Wolf gelişmekte olan ülkelerin gelişmis ülkelerden iki hatta üç kat daha hızlı toparlandıklarını gördüğümüzü ifade etmekle birlikte, Asya’daki toparlanma ya da kimilerine göre “şaha kalkma” durumunu abartmamak gerektiğine dikkat çekti. Wolf’un pek çok ekonomistten daha temkinli yaklaşmasının nedeni, Çin ve Hindistan gibi ülkelerin ABD’yi krizde bile yakalamalarının zor olması çünkü her ikisinin de çok büyük ve hantal olması. Wolf, her şeye karşın AB’yi “kahramanlık projesi” olarak tanımlayıp, Almanların başından bu yana haklı olduğunu “küçük Avrupa”nın, “büyük bir proje” olduğunu söyledi.
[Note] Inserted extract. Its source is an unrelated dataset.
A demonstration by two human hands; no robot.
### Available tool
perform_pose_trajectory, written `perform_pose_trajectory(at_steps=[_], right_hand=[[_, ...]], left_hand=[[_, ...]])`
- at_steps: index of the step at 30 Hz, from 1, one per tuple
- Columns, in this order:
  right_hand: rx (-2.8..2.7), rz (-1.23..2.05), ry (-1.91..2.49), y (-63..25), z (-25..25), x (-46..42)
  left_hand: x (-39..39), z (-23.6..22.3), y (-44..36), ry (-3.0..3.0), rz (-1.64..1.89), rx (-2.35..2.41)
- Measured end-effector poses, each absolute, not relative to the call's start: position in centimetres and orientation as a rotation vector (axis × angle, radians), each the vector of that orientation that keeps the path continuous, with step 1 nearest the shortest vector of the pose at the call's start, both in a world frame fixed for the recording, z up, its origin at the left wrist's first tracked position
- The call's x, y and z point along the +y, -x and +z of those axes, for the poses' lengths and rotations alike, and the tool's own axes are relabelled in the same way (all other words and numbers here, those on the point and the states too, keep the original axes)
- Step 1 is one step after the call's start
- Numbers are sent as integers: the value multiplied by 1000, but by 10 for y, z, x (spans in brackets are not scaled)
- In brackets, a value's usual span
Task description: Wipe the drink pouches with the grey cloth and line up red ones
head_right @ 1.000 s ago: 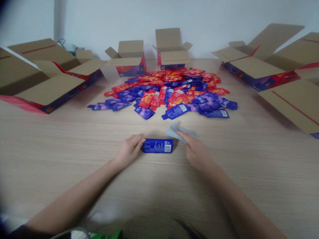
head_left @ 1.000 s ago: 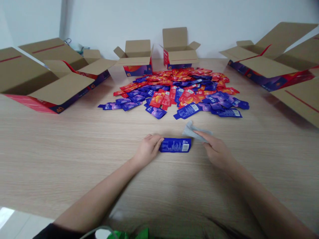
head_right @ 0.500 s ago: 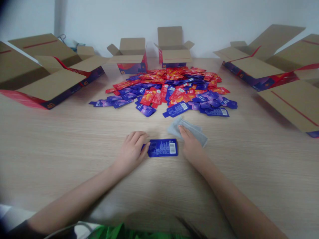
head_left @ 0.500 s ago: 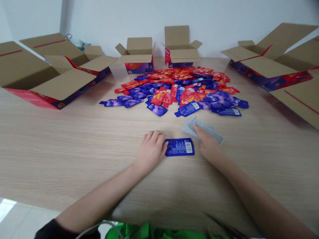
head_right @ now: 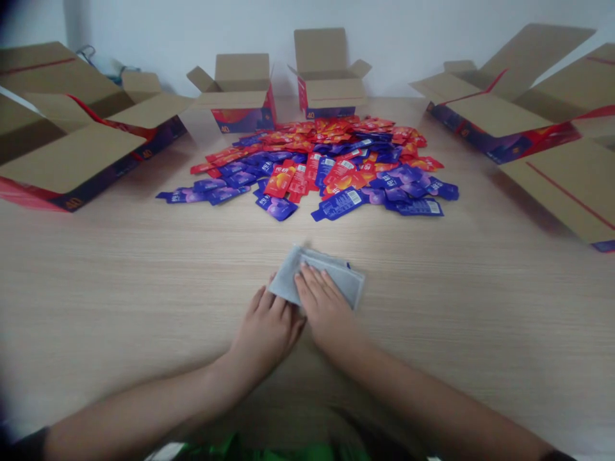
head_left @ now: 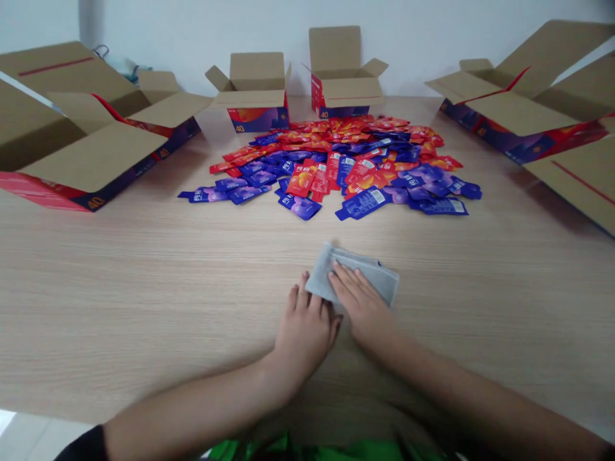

Bu büyük “küçük Avupa” projesinde Türkiye’ye kesinlikle yer bulunmadığına da vurgu yaptı.
Türkiye’de kayan eksenlerden biri de AB. Diyeceksiniz ki, bir eksene oturmuş muydu? Ne diyeyim, nasıl toparlanacağını sizler gibi ben de merak ediyorum.
NEW YORK TIMES YAZARI; THOMAS FRIEDMAN
Pulitzer ödüllü gazeteci Thomas Friedman da bu ay İstanbul’dan geçenler kervanındaydı. Belki de en çarpıcı eksenden o söz etti.
Ekolojinin bize “Ya ben giderim ya sen” dediğini tercüme eden Friedman bolca düşündürdü. Aslında eksenin çoktan kaydığını anlattı. Daha fazla kayarsa, kayacak eksen kalmayacağını söyleyerek uyardı!
Friedman hayatta iki değer olduğuna dikkat çekti. Biri “sürdürülebilirlik” diğeri “durumsallık”. İkincisi bizi buraya getiren, birincisi bizi geleceğe götüren. Gelin görün ki sürdürülebilirlik, söylendiğinde insanı yerinden zıplatmayan bir kavram. Zor bir kere. Anlaması da zor, uygulaması da. Uygulama hali özetle, “olduğun gibi görün göründüğün gibi ol”. Friedman’ın en önemli tespitlerinden biri her şirketin sürdürülebilirlik yöneticisinin olmasının şart olduğunu söylediği cümleleriyldi. Gazeteci Friedman, iyi bir konuşmacı, benzetmeleri çarpıcı, “bizden önceki kuşaklar için özgürlük neyse bizim için sürdürülebilirlik odur” diye ilan etti.
Friedman’ı çoğumuz siyasi ve ekonomik konulardaki araştırmaları ve yazılarıyla tanıyor. Buna karşın son dönem çalışmalarını “çevre” ekseni üzerine kurguluyor. Aslında çevreyi ekonomik ve siyasi değerlerle birleştiren görüşleri son derece isabetli. Ve bir o kadar ürkütücü: “hepi topu 6 santigratlık bir eksen kayması buz cağıyla aramızdaki tek fark!” diye bağırıyor. Haykırdığı diğer cümleler; “1800’lü yıllarda dünya nüfusu 1 milyardı, 2008’de dünya nüfusu 1 milyar genç barındırıyor, bu kalabalık her 20 dakikada bir bir canlı türünün yok olmasına neden oluyor.“
Beğendiğim eksen konuşmalarına uzun uzun devam ederim de sizin ekseninizi kaydırmak istemem ya da bana ayıracağınız eksenin benim ayaklarımın altından kayıp getmesine izin veremem.
Friedman’la noktalayalım “Sonra, şimdi!” tercümesi şöyle: “Sonra, sonraya bırakılmayacak kadar önemli, hemen şimdi!”